Call it an occupational hazard. Get a bad result in a criminal case and an uncollected fee may be the least of your problems. One of Harry’s old law school profs once told him “When you practice on the criminal side, you want to represent your clients vigorously, but you don’t bring them home to meet Mom.” Harry calls it keeping a proper social distance Like he says, “Most of these people have been arrested for a reason.”

“Actually, he’s clean. No prior criminal record, at least not in civilian life. Military record is a little more clouded.”

“What, as in My Lai massacre?” Harry’s looking at me.

“Nothing like that; just a few blank spots we need to fill in. Some of his unit assignments are a little sketchy. According to Kendal, we just need to get copies of the records.”

When I got the first call in Ruiz’s case, I received a file with some materials. Inside, along with documents was a photograph, an eight-by-ten glossy, black-and-white, a shot of Ruiz in his uniform, garrison cap in hand, standing somewhere on a street, cobblestones and old buildings in the background. He stands there staring directly into the camera lens as if looking right through it. It was as if the figure in that photograph could peer right through me, and could see my soul.
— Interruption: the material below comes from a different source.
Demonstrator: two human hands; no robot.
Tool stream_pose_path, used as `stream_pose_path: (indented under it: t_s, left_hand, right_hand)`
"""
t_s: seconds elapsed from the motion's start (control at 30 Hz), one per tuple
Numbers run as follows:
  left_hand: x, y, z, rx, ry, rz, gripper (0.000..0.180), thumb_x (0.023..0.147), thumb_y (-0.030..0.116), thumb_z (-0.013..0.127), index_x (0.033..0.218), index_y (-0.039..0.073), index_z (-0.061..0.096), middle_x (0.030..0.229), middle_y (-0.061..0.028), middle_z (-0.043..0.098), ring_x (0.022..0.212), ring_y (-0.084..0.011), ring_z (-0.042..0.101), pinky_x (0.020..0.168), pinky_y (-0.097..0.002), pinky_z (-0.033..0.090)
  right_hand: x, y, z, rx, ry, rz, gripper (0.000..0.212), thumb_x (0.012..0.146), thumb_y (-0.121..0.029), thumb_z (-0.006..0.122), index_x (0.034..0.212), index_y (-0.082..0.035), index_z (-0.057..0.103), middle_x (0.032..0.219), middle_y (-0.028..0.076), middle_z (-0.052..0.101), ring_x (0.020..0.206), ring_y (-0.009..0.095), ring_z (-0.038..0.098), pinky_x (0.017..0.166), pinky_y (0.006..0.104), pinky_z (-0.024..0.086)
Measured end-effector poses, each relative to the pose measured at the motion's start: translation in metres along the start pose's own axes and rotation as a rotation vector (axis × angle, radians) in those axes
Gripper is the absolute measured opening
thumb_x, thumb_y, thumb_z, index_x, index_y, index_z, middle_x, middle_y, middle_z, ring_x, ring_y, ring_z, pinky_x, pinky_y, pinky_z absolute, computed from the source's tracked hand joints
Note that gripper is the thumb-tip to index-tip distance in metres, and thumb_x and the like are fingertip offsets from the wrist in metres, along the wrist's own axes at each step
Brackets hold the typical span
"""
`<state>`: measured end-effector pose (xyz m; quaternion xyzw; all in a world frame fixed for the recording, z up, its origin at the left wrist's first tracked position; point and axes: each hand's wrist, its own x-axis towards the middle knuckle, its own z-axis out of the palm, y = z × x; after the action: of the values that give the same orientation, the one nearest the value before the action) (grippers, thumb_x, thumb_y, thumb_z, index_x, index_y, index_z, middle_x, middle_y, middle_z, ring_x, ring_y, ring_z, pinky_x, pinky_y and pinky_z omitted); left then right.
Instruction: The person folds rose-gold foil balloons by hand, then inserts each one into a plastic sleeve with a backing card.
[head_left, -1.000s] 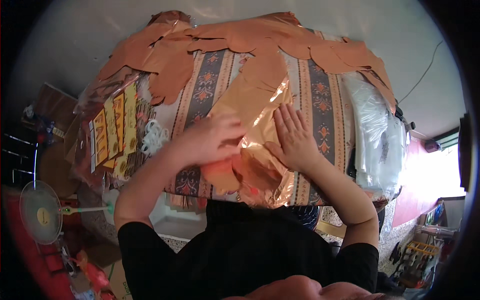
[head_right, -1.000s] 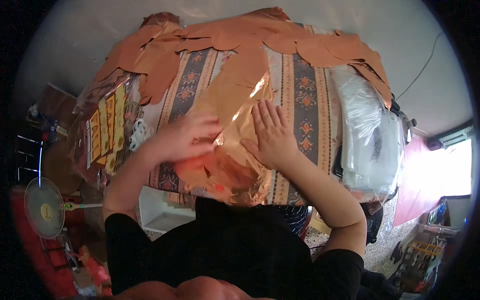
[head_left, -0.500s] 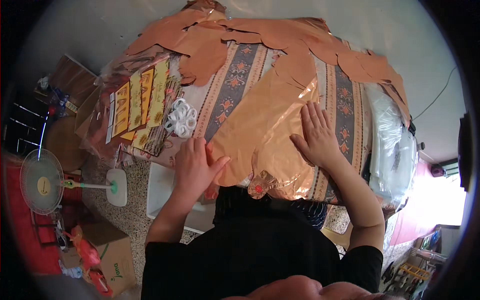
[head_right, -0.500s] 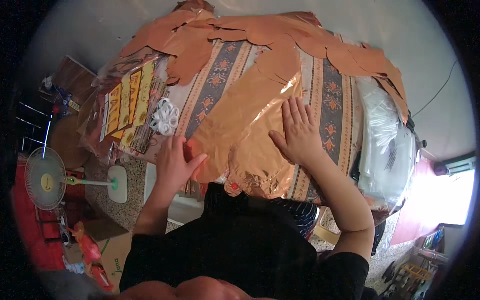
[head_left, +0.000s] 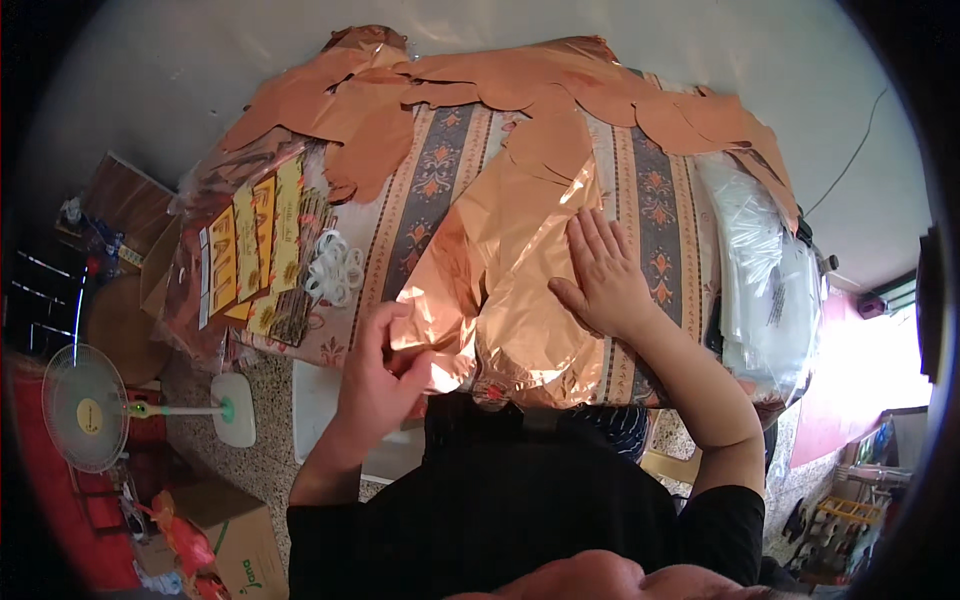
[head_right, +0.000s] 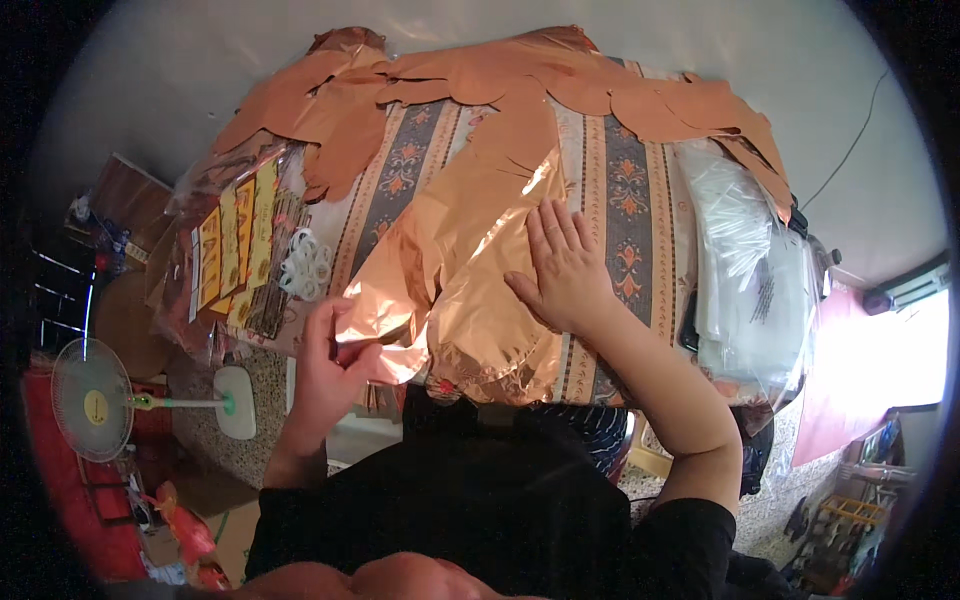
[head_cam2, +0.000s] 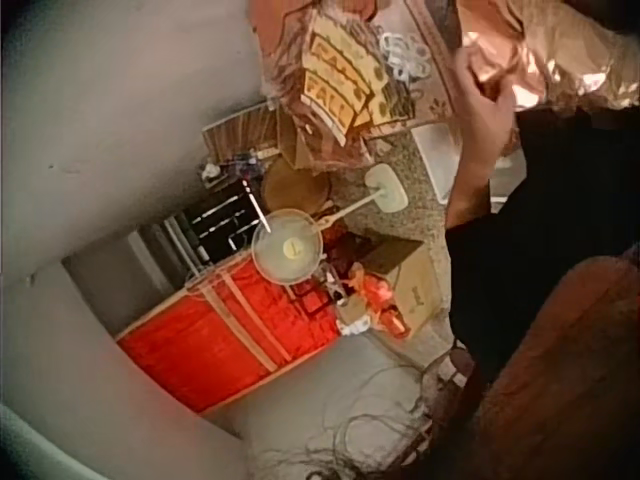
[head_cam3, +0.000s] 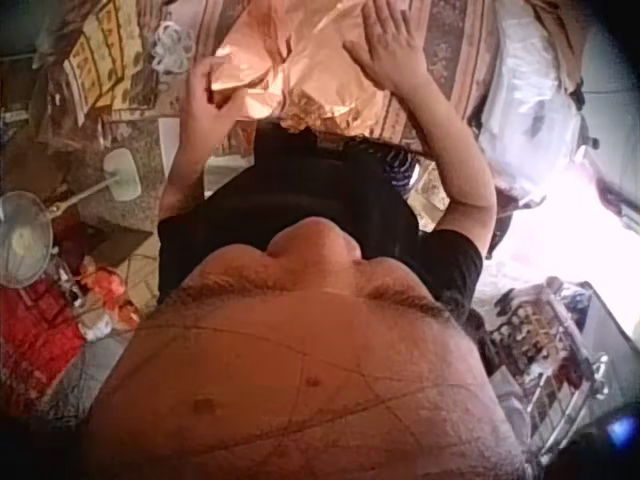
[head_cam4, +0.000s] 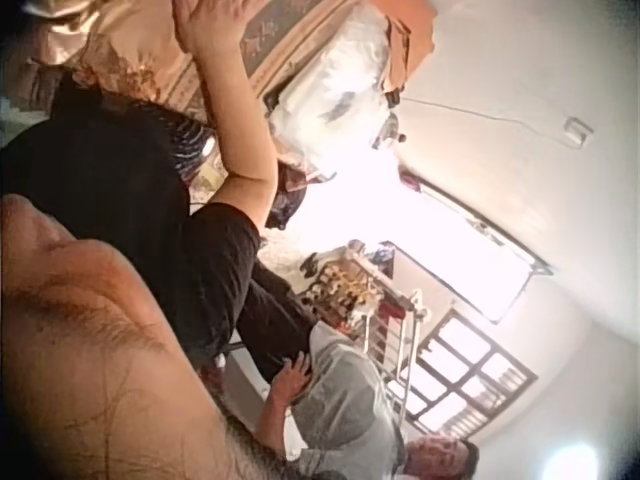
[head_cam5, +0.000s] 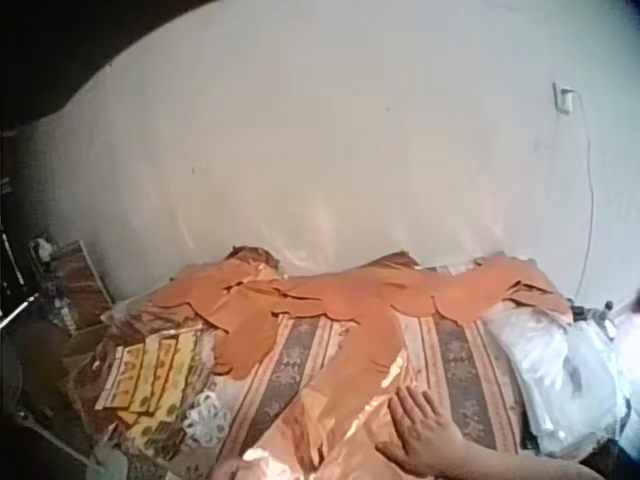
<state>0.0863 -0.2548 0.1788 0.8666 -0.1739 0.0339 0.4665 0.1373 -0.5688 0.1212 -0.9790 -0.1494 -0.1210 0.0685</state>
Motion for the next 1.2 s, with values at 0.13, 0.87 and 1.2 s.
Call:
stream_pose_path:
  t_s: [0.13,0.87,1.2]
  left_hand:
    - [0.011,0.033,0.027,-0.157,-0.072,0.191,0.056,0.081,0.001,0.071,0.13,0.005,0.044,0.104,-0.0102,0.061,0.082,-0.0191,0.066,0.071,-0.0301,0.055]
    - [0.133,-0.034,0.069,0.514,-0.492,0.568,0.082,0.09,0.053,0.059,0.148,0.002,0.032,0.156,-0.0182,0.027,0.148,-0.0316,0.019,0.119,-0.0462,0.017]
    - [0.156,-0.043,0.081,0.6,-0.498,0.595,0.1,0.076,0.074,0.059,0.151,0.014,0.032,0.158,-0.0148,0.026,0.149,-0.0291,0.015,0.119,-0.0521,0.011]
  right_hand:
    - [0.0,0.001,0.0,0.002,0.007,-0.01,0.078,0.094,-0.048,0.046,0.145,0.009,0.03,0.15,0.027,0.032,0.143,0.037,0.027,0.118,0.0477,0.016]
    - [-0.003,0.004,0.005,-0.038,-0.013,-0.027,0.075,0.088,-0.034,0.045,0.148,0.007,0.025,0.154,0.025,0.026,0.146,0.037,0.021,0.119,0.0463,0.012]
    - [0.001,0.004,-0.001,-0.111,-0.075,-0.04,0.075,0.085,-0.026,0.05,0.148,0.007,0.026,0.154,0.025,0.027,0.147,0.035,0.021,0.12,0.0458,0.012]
While he stands outside the door, as one of the guards now works to remove the manacles from his hands, what strikes me besides Ruiz’s composure-his apparent self-possessed lack of fear in the face of a capital charge-is the brooding fix of his lifeless eyes. I could be wrong. The hollow gaze I see staring back at me through the glass could be the look of a cold killer. Anything is possible. But that’s not what I see. What I see is the thousand-yard stare, what I have always remembered as Evo’s eyes.